(3 / 5) : Good
1947- A Love Story succeeds in painting one of the cutest love stories of the recent past and stands a class apart.
Haricharan Pudipeddi Fri, 02 Sep 2011
From the banks of river cooum, in Chennai comes one of the purest love story between Amy Wilkinson and Malli. Dubbed from a Tamil hit film, Madarasapattinam, the film recreates Madras from the 40s when streets were almost vacant, political enthusiasm was at its zenith and colonialism was almost coming to an end.
Amy Wilkinson, 60 years later returns to Chennai in search of her lover, Malli, to whom she bid adieu a long, long time ago. With just an old photo of Malli in her possession, she wanders the streets of new madras, far different from what it was 60 years ago, enquiring several people about Malli. Cut to flashback- The year is 1945 and Amy, daughter of then governor of Madras, visits her dad to stay with him. She falls in love with Malli much to the disgust of her beau, Robert, a British police officer. What
happens between Malli and Amy forms the rest of the story.
The film has definitely drawn inspiration from films such as Lagaan and Titanic, but without attempting to replicate it. What makes this film different from others is the way it's been narrated and giving the audience an experience of a lifetime. Especially in a scene where the entire country is celebrating independence, two lovers face separation and that forms the film's central theme. The story isn't exceptional and neither are the characters but what keeps the film alive is the novelty in script. Most part of the film is spent on introducing the characters, setting up their relationship and the second half is mostly about the couple's desperate attempts to be with each other.
A lot of research seems to have gone into recreating the right look of Madras from the 40s and it shows on screen. It's bound to make one nostalgic about the historic moment when patriotism was at its peak just before India's independence. I'm glad that the director doesn't narrate events which led to Independence instead concentrates on portraying the poignant love between Amy and Malli.

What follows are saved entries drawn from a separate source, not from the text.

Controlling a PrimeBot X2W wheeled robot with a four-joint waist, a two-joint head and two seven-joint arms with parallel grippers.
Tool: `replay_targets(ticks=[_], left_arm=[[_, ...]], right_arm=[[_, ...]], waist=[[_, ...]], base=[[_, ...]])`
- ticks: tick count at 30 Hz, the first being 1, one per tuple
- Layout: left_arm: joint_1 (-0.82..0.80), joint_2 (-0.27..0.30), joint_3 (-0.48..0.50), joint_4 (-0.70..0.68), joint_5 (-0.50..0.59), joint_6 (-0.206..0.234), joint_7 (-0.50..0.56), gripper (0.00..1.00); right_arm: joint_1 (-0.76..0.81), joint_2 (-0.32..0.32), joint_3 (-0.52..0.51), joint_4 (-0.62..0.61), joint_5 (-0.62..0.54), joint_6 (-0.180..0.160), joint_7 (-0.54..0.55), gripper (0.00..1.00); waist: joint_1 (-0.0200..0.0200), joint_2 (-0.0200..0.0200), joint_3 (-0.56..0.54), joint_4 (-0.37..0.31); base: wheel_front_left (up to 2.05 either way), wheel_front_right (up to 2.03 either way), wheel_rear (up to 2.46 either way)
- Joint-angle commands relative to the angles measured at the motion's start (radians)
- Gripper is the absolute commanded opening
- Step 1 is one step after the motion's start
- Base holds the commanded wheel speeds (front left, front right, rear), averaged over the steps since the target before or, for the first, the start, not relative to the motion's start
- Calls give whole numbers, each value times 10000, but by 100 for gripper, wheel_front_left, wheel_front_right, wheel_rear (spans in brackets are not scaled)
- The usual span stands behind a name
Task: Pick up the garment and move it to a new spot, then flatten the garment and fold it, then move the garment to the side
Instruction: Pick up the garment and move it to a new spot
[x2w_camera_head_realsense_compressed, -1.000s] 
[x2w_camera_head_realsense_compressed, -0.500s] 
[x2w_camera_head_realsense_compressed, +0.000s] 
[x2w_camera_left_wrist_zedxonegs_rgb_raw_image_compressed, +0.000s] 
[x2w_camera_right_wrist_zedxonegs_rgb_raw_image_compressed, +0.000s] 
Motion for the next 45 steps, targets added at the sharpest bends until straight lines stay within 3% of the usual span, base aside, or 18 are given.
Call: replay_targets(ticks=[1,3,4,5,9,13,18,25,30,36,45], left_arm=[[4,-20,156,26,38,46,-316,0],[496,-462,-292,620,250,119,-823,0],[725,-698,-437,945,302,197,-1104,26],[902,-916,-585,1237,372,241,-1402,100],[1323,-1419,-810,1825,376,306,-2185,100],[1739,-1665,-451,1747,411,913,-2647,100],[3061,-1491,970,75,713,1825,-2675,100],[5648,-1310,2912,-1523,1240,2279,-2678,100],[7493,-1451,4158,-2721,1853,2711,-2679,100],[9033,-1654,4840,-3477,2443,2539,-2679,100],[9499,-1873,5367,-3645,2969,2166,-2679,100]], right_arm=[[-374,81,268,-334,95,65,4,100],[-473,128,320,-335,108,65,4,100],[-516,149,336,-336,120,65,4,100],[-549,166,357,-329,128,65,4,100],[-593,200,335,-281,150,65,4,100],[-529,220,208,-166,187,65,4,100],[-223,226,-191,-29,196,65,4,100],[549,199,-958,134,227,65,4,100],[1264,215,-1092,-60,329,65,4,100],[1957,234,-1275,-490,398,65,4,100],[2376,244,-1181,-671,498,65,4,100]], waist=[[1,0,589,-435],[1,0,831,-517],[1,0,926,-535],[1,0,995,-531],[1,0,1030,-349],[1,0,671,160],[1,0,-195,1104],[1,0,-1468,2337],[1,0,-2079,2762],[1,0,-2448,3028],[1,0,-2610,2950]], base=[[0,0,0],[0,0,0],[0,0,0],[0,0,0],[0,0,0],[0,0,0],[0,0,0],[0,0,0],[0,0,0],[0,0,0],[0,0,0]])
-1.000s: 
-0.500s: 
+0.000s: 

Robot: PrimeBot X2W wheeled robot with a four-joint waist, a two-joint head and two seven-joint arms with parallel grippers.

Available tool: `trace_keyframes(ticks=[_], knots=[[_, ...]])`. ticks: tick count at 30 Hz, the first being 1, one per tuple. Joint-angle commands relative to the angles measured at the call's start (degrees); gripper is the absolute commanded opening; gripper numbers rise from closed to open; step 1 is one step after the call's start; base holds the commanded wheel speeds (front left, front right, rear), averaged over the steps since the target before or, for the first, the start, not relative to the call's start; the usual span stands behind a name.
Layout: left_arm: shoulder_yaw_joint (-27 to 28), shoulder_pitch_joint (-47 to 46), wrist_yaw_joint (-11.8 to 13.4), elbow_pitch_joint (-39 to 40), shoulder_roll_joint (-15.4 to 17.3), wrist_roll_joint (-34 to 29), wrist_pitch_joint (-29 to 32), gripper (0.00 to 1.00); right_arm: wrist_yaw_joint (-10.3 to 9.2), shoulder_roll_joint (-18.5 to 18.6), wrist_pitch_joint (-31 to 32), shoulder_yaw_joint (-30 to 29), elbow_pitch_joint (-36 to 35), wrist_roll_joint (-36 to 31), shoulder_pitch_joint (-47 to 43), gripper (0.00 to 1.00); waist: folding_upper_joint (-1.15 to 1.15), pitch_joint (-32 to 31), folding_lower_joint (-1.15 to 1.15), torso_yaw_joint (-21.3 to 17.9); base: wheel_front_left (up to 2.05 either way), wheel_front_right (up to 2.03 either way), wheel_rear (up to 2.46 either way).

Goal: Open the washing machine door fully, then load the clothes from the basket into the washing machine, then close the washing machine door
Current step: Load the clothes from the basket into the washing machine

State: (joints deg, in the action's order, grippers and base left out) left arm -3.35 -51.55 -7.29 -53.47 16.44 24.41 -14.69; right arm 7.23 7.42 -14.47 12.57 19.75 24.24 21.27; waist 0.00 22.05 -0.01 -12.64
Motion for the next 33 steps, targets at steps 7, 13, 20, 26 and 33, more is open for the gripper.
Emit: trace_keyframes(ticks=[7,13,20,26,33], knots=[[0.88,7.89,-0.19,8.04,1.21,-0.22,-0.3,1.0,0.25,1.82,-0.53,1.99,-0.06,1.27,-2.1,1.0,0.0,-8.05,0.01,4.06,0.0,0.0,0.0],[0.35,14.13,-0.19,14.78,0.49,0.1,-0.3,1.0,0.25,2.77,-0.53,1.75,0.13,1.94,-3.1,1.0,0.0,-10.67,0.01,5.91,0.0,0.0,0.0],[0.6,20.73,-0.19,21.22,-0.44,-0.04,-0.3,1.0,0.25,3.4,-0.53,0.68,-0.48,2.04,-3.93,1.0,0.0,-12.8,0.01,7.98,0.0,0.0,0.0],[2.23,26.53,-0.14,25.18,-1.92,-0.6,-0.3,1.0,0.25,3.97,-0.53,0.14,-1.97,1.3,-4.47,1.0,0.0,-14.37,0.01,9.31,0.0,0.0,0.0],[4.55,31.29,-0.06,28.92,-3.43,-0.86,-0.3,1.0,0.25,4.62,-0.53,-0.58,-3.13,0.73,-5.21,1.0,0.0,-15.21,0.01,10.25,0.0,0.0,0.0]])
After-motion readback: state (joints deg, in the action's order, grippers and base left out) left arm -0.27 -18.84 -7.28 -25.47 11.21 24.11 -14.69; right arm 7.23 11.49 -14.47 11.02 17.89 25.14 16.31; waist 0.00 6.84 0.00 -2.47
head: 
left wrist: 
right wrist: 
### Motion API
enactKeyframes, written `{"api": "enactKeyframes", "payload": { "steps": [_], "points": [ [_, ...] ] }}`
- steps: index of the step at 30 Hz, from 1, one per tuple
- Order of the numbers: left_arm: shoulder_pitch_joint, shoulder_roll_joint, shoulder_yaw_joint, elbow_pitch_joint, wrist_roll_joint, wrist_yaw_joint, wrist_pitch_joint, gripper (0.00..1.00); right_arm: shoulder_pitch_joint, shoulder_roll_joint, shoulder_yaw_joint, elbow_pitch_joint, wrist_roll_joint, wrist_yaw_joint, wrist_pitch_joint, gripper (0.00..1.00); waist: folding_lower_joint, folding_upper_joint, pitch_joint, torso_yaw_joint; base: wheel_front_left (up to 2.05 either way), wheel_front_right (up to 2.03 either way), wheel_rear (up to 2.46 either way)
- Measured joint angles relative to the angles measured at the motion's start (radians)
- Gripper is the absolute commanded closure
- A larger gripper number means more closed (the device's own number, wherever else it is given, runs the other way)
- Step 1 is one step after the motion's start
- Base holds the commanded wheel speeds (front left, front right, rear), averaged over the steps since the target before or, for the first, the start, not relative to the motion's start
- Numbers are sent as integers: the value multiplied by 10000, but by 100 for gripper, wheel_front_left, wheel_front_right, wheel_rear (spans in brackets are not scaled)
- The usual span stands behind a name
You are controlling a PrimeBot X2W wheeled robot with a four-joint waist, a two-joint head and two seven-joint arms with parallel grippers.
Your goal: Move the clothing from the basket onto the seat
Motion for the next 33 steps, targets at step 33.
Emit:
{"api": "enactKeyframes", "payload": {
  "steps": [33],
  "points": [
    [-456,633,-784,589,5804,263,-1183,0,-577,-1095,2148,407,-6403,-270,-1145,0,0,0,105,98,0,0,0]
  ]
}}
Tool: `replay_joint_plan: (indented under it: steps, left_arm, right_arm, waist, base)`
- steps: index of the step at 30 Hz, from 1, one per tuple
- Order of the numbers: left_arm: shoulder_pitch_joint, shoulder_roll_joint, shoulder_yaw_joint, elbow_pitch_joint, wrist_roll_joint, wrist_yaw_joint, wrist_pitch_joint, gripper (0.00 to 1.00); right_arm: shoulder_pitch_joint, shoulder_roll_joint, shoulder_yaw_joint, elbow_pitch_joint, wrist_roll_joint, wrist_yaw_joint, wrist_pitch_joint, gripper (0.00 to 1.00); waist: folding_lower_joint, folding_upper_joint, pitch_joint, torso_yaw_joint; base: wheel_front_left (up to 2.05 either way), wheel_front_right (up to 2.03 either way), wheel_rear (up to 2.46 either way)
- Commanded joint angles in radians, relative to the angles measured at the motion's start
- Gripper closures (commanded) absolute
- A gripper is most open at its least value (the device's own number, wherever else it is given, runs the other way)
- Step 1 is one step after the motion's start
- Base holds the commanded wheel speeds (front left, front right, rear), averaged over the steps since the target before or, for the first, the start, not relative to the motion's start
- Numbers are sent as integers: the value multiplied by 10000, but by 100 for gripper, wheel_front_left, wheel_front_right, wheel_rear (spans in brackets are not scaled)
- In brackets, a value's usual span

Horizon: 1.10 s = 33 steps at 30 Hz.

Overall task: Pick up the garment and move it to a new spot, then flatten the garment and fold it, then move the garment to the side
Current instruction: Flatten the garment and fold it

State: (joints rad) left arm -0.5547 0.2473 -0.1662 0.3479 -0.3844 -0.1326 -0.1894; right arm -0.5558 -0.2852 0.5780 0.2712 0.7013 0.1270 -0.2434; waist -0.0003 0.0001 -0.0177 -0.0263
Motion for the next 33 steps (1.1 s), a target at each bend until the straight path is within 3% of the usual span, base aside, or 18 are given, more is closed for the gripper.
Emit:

In simple words, director Vijay wisely uses Madras of the 40's just as a backdrop to paint a love story that would perfectly sync in it. Brilliant!
Arya and Amy were perfect in their roles without overdoing anything. Arya as Malli and his efforts to learn English is hilarious to watch. While, Amy on the other hand steals the show with her endearing beauty that can keep you hooked on to your seats.
G.V Prakash's music serves as a lullaby and puts you to sleep and Nirav Shah's cinematography is the showstopper. Had it not been for Nirav, we wouldn't have got an opportunity to see a city that's real beauty was long lost. Direction by Vijay was impeccable, although few may accuse him of lifting bits and pieces of theme from foreign films, rest would actually appreciate his effort to bring forth a lively experience.